What to work on: Scan the data that follows and count the lines with the string "answers"; answer with the count alone.

• • • • • • •

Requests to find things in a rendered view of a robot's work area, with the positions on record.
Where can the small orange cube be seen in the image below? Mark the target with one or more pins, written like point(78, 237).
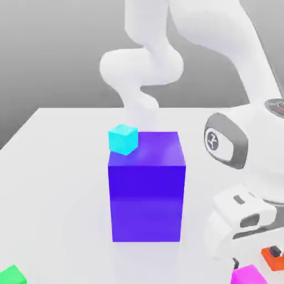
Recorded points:
point(274, 264)

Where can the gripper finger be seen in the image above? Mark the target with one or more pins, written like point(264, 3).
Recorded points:
point(235, 263)
point(275, 251)

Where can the small cyan cube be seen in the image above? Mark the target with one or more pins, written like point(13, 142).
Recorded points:
point(123, 139)

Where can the large purple box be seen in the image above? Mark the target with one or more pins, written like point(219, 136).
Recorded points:
point(146, 199)

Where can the small magenta cube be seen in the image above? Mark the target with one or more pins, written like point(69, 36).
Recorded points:
point(246, 276)

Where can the small green cube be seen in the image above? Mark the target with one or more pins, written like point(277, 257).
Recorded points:
point(12, 276)

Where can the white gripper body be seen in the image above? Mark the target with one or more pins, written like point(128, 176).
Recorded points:
point(224, 244)

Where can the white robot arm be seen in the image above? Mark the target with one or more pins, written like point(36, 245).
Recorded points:
point(155, 62)

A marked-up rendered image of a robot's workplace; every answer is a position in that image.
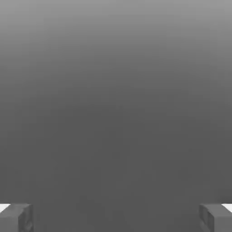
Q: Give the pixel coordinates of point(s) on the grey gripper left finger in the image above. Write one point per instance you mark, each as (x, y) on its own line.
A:
(16, 218)

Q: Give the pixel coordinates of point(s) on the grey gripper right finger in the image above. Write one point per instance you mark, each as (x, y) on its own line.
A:
(215, 218)

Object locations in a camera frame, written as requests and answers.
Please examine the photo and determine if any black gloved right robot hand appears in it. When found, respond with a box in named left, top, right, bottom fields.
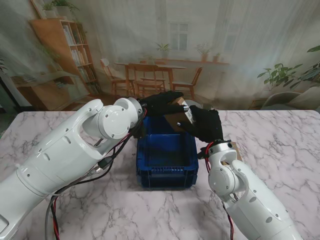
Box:
left=176, top=104, right=224, bottom=144

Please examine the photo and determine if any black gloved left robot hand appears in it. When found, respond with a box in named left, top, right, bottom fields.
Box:
left=138, top=91, right=187, bottom=118

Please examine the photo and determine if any small cardboard package with label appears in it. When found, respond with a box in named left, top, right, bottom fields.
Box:
left=163, top=97, right=197, bottom=132

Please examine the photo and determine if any long cardboard package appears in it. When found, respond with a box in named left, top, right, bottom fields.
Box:
left=222, top=141, right=243, bottom=166

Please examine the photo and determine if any blue plastic turnover box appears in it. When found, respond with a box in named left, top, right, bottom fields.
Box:
left=136, top=114, right=200, bottom=192

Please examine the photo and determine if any printed room scene backdrop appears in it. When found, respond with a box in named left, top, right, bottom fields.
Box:
left=0, top=0, right=320, bottom=113

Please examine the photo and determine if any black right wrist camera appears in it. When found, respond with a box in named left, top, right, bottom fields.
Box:
left=198, top=147, right=211, bottom=161

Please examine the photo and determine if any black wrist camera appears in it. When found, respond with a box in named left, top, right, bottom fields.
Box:
left=131, top=121, right=145, bottom=139
left=198, top=147, right=211, bottom=161

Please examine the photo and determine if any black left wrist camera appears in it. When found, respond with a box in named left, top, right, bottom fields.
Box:
left=131, top=121, right=145, bottom=139

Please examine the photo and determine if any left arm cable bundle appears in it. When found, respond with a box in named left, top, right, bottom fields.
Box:
left=44, top=109, right=149, bottom=240

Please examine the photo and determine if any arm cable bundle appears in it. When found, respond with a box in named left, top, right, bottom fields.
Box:
left=199, top=141, right=236, bottom=240
left=44, top=109, right=149, bottom=240

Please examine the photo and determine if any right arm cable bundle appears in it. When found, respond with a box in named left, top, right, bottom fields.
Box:
left=199, top=141, right=236, bottom=240

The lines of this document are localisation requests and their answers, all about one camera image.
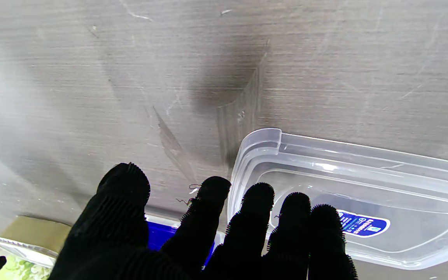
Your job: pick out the clear lid with blue label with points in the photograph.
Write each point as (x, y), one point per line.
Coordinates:
(383, 186)

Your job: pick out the clear container with blue clips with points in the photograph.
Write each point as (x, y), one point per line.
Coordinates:
(161, 235)

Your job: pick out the clear lid with white label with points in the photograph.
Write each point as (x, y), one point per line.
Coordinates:
(21, 249)

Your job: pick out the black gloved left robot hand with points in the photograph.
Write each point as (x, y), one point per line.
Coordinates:
(123, 233)

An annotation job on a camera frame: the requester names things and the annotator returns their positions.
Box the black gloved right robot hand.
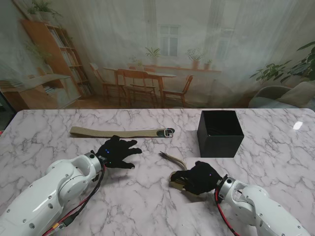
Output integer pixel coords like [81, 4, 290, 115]
[170, 161, 223, 196]

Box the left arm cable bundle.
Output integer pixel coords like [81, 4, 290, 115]
[41, 164, 106, 236]

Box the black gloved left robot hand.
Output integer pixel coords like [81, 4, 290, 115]
[95, 135, 143, 170]

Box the black square storage box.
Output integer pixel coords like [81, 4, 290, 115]
[196, 110, 244, 158]

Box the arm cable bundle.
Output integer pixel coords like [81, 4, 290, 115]
[41, 164, 106, 236]
[215, 189, 241, 236]

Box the printed room scene backdrop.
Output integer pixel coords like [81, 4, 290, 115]
[0, 0, 315, 109]

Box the beige woven belt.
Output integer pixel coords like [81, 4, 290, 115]
[159, 151, 191, 191]
[69, 126, 176, 139]

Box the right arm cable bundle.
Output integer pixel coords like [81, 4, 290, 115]
[215, 189, 241, 236]

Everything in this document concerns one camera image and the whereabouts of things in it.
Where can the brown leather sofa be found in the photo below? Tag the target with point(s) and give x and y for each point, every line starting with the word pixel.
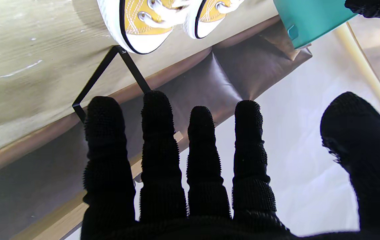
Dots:
pixel 210 76

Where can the brown sofa cushion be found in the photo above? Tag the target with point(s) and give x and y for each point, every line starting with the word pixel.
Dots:
pixel 278 45

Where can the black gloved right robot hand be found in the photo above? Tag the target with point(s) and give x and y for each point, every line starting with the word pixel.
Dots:
pixel 163 200

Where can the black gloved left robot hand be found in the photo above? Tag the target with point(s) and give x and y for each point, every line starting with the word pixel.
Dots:
pixel 376 8

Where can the yellow canvas sneaker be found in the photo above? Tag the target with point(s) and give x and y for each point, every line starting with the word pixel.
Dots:
pixel 143 33
pixel 210 23

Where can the green plastic basket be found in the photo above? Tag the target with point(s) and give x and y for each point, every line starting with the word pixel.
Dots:
pixel 310 20

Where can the small wooden stand black legs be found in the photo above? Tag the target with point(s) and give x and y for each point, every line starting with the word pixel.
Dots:
pixel 133 70

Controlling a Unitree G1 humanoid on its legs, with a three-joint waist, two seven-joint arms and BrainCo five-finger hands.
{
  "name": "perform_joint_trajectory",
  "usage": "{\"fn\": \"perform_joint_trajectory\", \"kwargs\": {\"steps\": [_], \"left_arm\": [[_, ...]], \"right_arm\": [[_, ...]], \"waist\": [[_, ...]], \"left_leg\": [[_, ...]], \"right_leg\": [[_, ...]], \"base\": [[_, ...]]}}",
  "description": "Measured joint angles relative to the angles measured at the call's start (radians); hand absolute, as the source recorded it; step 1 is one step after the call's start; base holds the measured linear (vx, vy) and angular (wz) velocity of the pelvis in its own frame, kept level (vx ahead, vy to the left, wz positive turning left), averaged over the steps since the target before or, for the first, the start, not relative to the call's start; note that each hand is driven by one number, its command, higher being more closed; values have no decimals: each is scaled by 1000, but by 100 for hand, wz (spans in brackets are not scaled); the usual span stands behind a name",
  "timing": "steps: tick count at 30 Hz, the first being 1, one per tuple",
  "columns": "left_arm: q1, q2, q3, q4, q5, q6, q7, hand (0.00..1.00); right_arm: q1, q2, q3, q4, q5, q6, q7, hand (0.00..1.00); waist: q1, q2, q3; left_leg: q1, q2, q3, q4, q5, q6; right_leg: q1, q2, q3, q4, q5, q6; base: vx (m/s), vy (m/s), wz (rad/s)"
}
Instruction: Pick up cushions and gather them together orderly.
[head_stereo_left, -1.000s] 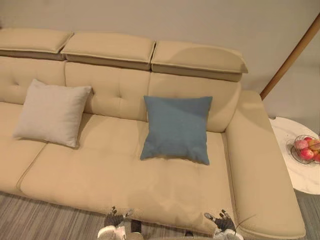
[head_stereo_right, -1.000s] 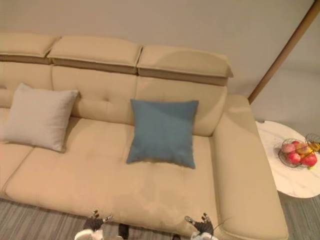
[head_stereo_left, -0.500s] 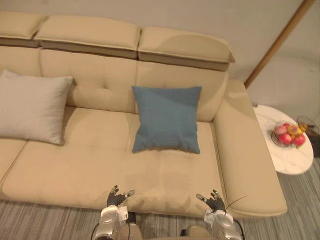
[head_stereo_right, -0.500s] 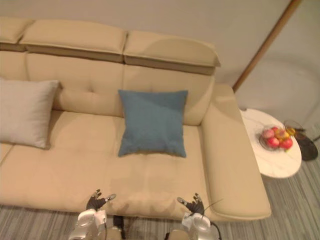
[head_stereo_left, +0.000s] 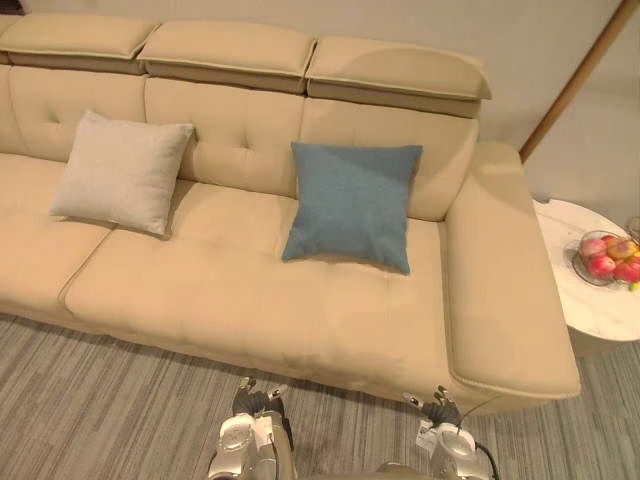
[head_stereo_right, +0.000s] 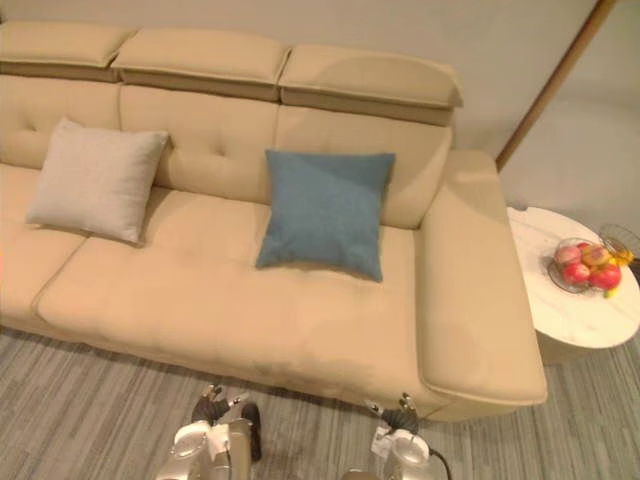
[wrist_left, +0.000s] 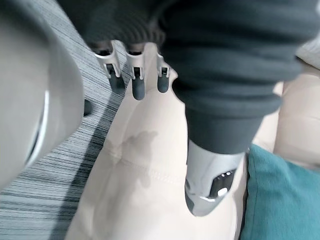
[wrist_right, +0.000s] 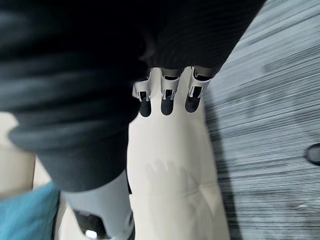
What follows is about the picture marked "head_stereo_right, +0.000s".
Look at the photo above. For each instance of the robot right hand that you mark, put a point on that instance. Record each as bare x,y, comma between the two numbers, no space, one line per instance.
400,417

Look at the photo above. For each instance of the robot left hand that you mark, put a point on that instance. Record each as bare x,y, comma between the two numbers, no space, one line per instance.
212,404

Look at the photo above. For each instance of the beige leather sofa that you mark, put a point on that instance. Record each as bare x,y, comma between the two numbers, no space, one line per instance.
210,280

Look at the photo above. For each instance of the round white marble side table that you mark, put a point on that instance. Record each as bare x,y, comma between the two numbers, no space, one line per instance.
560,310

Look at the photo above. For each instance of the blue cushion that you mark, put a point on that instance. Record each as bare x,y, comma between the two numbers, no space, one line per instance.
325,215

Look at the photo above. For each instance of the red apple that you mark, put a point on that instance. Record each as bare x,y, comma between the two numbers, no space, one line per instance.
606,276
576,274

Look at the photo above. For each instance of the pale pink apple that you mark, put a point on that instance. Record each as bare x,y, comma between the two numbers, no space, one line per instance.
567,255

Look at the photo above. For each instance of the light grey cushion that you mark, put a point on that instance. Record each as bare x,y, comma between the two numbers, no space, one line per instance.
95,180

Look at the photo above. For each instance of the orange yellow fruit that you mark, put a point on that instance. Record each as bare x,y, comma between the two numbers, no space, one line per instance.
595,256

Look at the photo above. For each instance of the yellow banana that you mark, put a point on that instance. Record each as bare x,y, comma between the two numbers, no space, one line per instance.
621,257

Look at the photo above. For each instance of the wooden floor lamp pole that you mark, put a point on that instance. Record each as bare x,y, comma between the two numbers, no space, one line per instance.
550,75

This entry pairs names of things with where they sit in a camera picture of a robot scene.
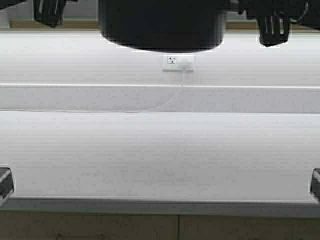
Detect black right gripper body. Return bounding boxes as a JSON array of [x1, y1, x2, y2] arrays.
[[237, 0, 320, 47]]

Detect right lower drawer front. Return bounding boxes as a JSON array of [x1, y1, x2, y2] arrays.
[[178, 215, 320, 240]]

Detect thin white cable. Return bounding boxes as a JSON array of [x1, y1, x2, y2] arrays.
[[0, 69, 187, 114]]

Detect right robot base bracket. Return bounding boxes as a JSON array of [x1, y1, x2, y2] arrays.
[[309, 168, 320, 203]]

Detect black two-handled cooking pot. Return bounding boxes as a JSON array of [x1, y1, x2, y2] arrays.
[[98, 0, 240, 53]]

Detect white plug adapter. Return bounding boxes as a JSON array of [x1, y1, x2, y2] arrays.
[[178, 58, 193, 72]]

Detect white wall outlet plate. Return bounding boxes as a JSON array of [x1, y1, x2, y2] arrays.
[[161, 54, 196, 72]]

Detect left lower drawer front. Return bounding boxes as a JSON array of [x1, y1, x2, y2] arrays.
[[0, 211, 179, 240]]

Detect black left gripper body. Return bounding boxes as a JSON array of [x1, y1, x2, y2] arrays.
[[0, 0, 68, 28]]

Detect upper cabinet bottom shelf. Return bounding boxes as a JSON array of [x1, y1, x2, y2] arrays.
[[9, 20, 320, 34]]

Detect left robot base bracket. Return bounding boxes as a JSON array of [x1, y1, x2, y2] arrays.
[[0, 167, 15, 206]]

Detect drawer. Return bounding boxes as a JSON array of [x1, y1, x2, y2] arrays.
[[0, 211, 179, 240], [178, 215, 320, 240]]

• • • • • • •

Written solution: 2